▸ Instructions to follow: Reproduce, exactly and in full, only the lines below from the one containing "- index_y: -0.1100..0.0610" through the one containing "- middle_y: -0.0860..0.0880".

▸ Source information:
# # #

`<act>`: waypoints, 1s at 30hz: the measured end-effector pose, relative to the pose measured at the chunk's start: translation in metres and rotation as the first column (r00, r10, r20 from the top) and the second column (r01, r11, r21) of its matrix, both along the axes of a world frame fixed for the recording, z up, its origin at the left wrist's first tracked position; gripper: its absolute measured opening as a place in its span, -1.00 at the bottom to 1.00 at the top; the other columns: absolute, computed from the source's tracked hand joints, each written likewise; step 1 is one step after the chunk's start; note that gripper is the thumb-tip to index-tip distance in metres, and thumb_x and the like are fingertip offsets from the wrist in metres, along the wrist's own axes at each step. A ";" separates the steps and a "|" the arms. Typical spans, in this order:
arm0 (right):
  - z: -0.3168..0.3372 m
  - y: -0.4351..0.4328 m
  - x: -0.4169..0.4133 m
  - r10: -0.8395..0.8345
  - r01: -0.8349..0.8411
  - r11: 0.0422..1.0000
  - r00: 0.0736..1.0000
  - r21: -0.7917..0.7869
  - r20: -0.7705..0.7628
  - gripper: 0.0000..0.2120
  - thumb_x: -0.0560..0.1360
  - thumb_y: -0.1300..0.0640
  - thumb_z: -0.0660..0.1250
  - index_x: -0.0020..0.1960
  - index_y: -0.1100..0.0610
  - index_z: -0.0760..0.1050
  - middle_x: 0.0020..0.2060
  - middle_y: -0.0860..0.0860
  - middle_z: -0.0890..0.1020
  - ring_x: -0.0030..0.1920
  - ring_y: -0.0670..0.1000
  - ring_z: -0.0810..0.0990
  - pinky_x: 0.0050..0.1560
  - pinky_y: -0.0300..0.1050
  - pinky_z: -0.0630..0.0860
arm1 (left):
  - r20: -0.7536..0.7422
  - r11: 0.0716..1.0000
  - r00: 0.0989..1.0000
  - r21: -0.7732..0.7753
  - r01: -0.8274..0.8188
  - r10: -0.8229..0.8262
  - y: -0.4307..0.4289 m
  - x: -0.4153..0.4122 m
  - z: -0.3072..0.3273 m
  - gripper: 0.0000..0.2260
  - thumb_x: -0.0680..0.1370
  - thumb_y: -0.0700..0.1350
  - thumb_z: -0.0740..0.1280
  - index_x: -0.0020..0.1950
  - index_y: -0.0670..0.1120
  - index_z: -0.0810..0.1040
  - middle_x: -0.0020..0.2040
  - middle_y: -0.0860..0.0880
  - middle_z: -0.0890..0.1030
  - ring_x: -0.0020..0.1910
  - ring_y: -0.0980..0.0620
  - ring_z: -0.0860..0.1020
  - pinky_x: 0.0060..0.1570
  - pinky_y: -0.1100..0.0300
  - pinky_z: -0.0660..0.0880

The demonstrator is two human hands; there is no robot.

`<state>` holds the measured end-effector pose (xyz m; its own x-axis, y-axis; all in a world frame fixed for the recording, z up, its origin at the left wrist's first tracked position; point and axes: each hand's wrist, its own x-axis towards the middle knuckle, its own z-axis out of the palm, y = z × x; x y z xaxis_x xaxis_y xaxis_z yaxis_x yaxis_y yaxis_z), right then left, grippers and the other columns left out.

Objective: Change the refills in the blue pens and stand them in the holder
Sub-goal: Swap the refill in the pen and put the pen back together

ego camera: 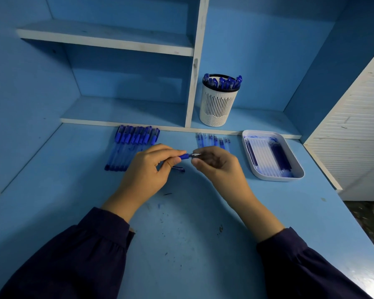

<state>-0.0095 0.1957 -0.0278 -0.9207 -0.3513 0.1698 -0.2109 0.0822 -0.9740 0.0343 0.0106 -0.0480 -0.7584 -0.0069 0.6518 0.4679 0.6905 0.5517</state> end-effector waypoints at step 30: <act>0.005 0.002 -0.012 -0.207 0.226 0.969 0.964 0.104 -0.167 -0.76 0.49 0.37 0.24 -0.11 0.11 0.62 -0.27 -0.01 0.55 -0.41 -0.19 0.45 -0.31 -0.41 0.33 | 0.040 0.999 0.998 0.009 -0.043 0.043 -0.008 -0.003 -0.002 -0.80 0.55 -0.18 0.40 0.17 -0.10 0.67 0.01 0.06 0.65 -0.01 0.17 0.60 0.04 0.21 0.56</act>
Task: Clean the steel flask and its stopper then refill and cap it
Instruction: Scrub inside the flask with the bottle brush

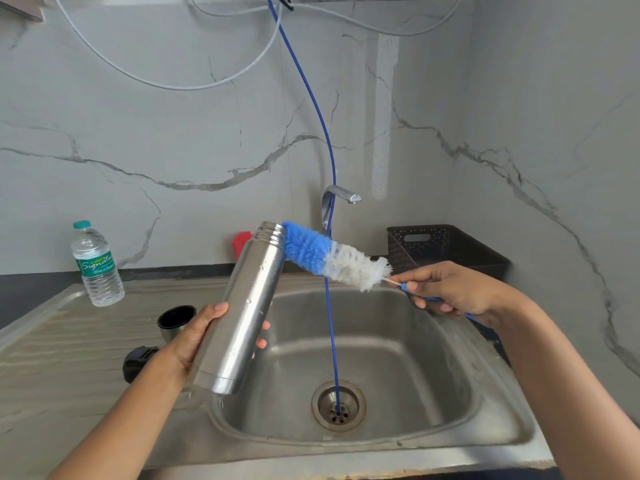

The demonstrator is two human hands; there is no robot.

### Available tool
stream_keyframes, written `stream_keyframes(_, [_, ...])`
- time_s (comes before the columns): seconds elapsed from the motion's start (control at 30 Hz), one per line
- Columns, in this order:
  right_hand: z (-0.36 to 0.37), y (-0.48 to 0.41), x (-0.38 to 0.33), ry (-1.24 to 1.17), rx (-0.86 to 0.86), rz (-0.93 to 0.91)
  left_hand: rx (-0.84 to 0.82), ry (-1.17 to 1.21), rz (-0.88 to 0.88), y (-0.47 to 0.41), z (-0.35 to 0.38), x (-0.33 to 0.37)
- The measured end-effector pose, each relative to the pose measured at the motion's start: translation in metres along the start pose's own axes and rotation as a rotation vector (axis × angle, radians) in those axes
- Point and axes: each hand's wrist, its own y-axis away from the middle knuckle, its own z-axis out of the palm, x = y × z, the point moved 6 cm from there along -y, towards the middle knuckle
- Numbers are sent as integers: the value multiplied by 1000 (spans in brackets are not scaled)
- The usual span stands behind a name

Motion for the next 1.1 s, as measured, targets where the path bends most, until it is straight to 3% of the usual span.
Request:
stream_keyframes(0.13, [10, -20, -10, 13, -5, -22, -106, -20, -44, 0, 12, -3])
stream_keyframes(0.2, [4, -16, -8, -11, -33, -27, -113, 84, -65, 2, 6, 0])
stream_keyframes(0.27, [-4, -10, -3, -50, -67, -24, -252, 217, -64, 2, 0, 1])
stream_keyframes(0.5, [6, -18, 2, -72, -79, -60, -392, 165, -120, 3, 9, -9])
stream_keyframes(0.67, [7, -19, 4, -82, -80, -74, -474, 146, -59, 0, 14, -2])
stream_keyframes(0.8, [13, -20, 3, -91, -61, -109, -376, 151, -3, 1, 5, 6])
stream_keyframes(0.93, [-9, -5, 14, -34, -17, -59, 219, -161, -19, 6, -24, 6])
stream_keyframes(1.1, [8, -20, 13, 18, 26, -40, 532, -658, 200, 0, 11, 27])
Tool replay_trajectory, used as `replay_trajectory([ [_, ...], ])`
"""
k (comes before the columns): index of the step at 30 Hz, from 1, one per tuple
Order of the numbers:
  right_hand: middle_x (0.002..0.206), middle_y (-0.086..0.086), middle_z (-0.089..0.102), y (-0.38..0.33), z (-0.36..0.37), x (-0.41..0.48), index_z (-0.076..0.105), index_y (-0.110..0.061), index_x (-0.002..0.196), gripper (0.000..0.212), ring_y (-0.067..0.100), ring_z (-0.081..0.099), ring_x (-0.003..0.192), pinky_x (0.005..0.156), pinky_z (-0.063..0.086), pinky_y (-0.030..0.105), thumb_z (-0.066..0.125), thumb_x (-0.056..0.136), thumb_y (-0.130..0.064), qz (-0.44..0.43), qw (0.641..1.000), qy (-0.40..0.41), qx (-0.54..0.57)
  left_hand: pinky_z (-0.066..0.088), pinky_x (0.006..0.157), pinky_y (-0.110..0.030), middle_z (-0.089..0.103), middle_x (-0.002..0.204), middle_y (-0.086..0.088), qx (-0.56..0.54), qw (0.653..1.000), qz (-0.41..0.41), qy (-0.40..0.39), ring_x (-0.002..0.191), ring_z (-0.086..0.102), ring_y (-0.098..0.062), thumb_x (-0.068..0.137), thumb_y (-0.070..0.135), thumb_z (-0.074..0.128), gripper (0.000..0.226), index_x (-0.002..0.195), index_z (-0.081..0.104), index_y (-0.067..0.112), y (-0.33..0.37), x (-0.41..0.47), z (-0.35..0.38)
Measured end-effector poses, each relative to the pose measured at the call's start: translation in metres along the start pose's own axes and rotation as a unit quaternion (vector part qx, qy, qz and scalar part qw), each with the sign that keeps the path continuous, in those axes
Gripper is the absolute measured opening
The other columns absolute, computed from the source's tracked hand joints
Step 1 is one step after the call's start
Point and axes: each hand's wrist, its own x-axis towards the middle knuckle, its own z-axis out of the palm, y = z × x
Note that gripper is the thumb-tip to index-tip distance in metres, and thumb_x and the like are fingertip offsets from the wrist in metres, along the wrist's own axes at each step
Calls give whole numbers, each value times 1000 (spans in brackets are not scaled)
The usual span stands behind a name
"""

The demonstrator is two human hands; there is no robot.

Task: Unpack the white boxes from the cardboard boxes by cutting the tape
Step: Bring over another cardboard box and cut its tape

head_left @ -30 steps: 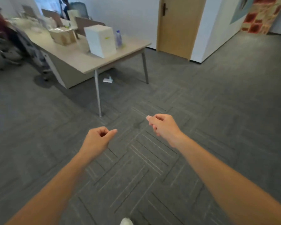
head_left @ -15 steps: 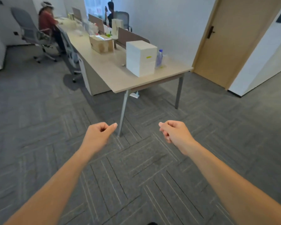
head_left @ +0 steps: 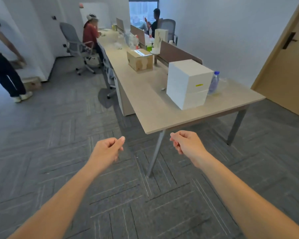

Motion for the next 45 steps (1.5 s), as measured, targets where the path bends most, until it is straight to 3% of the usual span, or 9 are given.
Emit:
replay_trajectory([
  [3, 59, 5, 51, -23, 24, 71, 67, 5, 80, 28, 14, 43, 52, 56, 37, 29, 58, 94, -17, -4, 1000, -18, -7, 43, 62, -30, 49, 54, -6, -4, 1000, -13, 20, 51, 46, -18, 99, 40, 58, 45, 67, 61, 8, 1, 60, -16],
  [8, 60, 0, 56, -53, 80, 187, 63, -12, 66, 24, 14, 46, 56, 59, 39, 29, 59, 89, -17, -14, 997, -50, -65, 44, 63, -31, 50, 55, -6, -12, 999, -14, 30, 53, 47, -18, 99, 38, 56, 45, 66, 60, 9, -8, 178, -48],
  [13, 62, 1, 57, -86, 131, 294, 63, -12, 67, 25, 16, 46, 60, 62, 39, 34, 60, 90, -20, 0, 997, -23, -74, 46, 63, -25, 51, 57, -7, -39, 999, 7, 6, 54, 48, -17, 102, 43, 48, 49, 70, 63, 8, -11, 310, -87],
  [21, 60, -1, 56, -141, 181, 448, 61, -12, 67, 26, 15, 44, 56, 61, 39, 31, 60, 92, -20, 24, 998, 16, -60, 48, 70, -26, 54, 59, -5, 14, 998, 33, -55, 55, 52, -12, 102, 45, 47, 49, 78, 67, 7, 7, 493, -134],
  [28, 62, -1, 54, -164, 230, 616, 64, -11, 74, 24, 12, 41, 51, 50, 33, 26, 59, 95, -22, 39, 998, 39, 2, 45, 58, -13, 58, 62, 1, 94, 988, 58, -111, 49, 51, -2, 102, 41, 49, 41, 86, 73, 11, 7, 665, -164],
  [32, 60, -3, 51, -191, 248, 718, 63, -12, 73, 28, 10, 40, 47, 48, 30, 24, 57, 96, -27, 49, 997, 49, 35, 46, 65, -20, 62, 62, 6, 156, 976, 75, -130, 51, 54, 2, 101, 43, 51, 36, 86, 73, 19, 15, 767, -179],
  [36, 59, 0, 46, -223, 269, 808, 61, -10, 75, 29, 11, 38, 48, 47, 29, 26, 60, 97, -29, 49, 996, 48, 55, 48, 64, -26, 63, 61, -4, 193, 970, 76, -124, 50, 55, -2, 98, 50, 53, 41, 75, 69, 20, 21, 859, -198],
  [40, 61, 1, 42, -251, 300, 889, 60, -9, 79, 25, 12, 34, 49, 48, 27, 26, 60, 96, -28, 57, 997, 42, 42, 46, 60, -25, 53, 51, 6, 201, 965, 86, -147, 52, 53, -9, 90, 56, 61, 48, 68, 62, 13, 16, 949, -225],
  [45, 60, -1, 41, -278, 342, 984, 58, -11, 74, 27, 12, 34, 48, 48, 28, 25, 63, 94, -30, 58, 995, 83, 28, 41, 56, -28, 52, 58, 0, 187, 957, 115, -191, 50, 44, -11, 87, 50, 69, 48, 76, 64, 3, 4, 1075, -256],
])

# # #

▸ Your response:
  - index_y: -0.1100..0.0610
  - index_z: -0.0760..0.1050
  - middle_x: 0.0020..0.2060
  - middle_y: -0.0860..0.0860
  - middle_z: -0.0890..0.1020
  - ring_x: -0.0030..0.1920
  - ring_y: -0.0670..0.1000
  - ring_z: -0.0810..0.0990
  - pinky_x: 0.0050..0.1560
  - pinky_y: -0.0300..0.1050
  - pinky_z: -0.0630..0.0860
arm1 (left):
  - r20: -0.7536..0.7422
  - r11: 0.0716..1.0000
  - r00: 0.0989..1.0000
  - r21: -0.7732..0.7753
  - r01: -0.8274..0.8188
  - r10: -0.8229..0.8262
  - y: -0.4307..0.4289 m
  - x: -0.4153..0.4122 m
  - z: -0.3072..0.3273 m
  - gripper: 0.0000..0.2260
  - thumb_x: -0.0680..0.1370
  - thumb_y: -0.0700..0.1350
  - thumb_z: -0.0740..0.1280
  - index_x: -0.0020..0.1950
  - index_y: -0.0670..0.1120
  - index_z: -0.0810..0.1040
  - middle_x: -0.0020..0.2040
  - middle_y: -0.0860..0.0880

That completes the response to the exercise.